===== Data
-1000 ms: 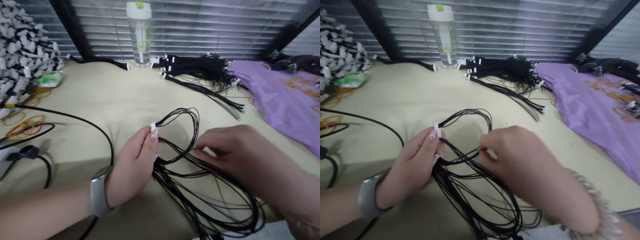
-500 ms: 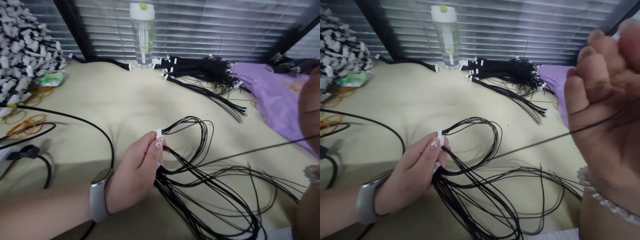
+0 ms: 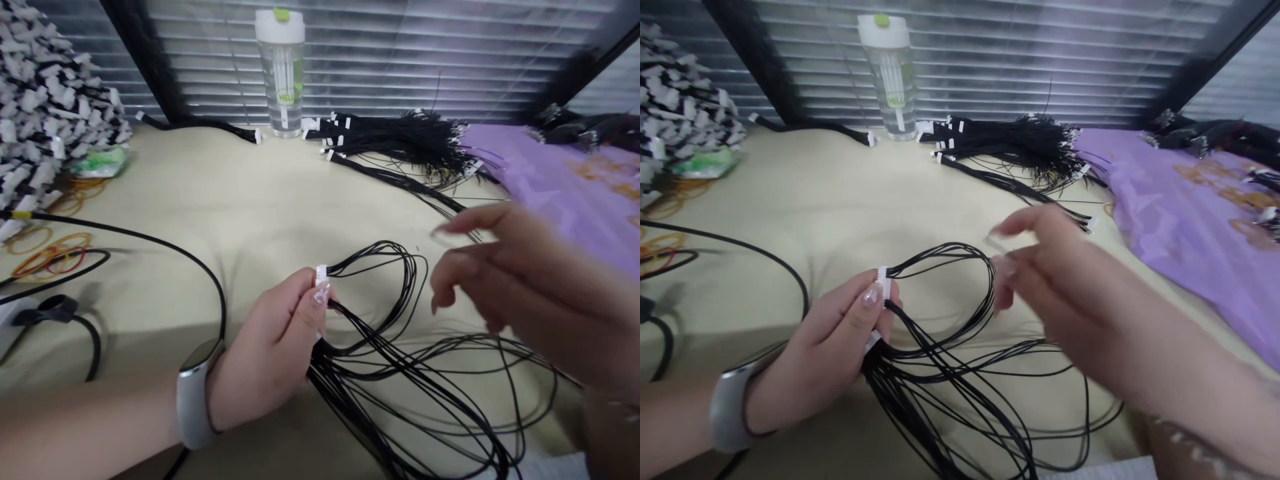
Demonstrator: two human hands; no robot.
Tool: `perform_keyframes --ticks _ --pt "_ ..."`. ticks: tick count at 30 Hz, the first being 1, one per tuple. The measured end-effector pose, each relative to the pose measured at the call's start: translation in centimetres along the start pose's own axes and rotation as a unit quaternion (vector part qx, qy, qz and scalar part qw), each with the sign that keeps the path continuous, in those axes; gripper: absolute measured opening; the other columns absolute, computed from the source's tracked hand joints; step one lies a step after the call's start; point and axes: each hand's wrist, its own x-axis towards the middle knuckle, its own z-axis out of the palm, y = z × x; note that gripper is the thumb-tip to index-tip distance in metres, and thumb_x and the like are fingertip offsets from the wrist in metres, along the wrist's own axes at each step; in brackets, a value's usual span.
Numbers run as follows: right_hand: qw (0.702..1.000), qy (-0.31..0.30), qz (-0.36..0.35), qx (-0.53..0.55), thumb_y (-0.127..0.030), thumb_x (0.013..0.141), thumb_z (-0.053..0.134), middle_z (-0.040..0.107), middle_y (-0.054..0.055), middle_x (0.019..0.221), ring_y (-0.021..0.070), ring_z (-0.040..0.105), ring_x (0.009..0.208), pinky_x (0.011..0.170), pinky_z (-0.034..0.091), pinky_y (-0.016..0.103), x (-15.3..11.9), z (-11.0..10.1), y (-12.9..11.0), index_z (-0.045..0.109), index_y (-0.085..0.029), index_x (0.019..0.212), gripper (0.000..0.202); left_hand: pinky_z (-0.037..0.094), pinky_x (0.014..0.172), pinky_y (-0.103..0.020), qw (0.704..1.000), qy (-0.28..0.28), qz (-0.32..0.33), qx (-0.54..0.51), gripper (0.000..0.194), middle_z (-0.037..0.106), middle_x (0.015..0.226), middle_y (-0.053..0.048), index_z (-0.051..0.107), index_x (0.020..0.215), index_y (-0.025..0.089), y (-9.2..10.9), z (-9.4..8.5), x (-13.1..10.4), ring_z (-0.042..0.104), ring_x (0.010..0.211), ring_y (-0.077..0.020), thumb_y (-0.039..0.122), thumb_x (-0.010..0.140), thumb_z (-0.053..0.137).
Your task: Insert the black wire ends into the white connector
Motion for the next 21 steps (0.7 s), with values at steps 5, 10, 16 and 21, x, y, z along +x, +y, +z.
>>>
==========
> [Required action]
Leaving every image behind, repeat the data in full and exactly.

> [Answer for this exercise]
-1000 ms: 
-500 ms: 
+0 ms: 
Demonstrator: two human hands; no robot.
Tool: `perform_keyframes --ticks _ --pt "_ ..."`. ticks: tick count at 30 Hz, the first being 1, one per tuple. The measured end-effector pose, each relative to the pose measured at the call's start: translation in centimetres along the start pose's own axes and rotation as a unit quaternion (vector part qx, qy, qz and scalar part qw), each with the sign that keeps the path continuous, in those axes; gripper: absolute measured opening; the other columns absolute, computed from the source's tracked hand joints; step one lies a step after the call's start; point and axes: each hand's wrist, its own x-axis towards the middle knuckle, its own z-axis out of the palm, y = z × x; note that gripper is the thumb-tip to index-tip distance in metres, and thumb_x and the like are fingertip offsets from the wrist in metres, along the wrist's own axes at each step; in brackets, a value's usual span.
Numbers run as follows: right_hand: qw (0.702..1.000), qy (-0.31..0.30), qz (-0.36..0.35), qx (-0.53..0.55), thumb_y (-0.127..0.030), thumb_x (0.013..0.141), thumb_z (-0.053..0.134), middle_z (-0.040..0.107), middle_y (-0.054..0.055), middle_x (0.019..0.221), ring_y (-0.021..0.070), ring_z (-0.040..0.105), ring_x (0.009..0.208), pinky_x (0.011..0.170), pinky_z (-0.034..0.091), pinky_y (-0.016..0.103), x (-15.3..11.9), z (-11.0..10.1), y (-12.9..11.0), index_z (-0.045..0.109), index_y (-0.085..0.029), index_x (0.019..0.212), gripper (0.000..0.202); left_hand: pinky_z (-0.037..0.094), pinky_x (0.014..0.172), pinky_y (-0.103..0.020), qw (0.704..1.000), qy (-0.28..0.28), qz (-0.32..0.33), qx (-0.54..0.51), gripper (0.000..0.194), middle_z (-0.037..0.106), middle_x (0.015..0.226), middle_y (-0.053..0.048), index_z (-0.051..0.107), index_x (0.020..0.215), index_y (-0.025..0.089), y (-9.2..10.9), z (-9.4..8.5), x (-13.1..10.4), ring_z (-0.042..0.104), ring_x (0.010..0.211), ring_y (-0.077..0.020), thumb_y (-0.039..0.122), thumb_x (-0.010..0.140), thumb_z (-0.053..0.137).
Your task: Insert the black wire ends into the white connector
Motion for the next 21 steps (0.7 s), with values at steps 5, 10, 16 and 21, x, y, z along +x, +y, +z.
>>>

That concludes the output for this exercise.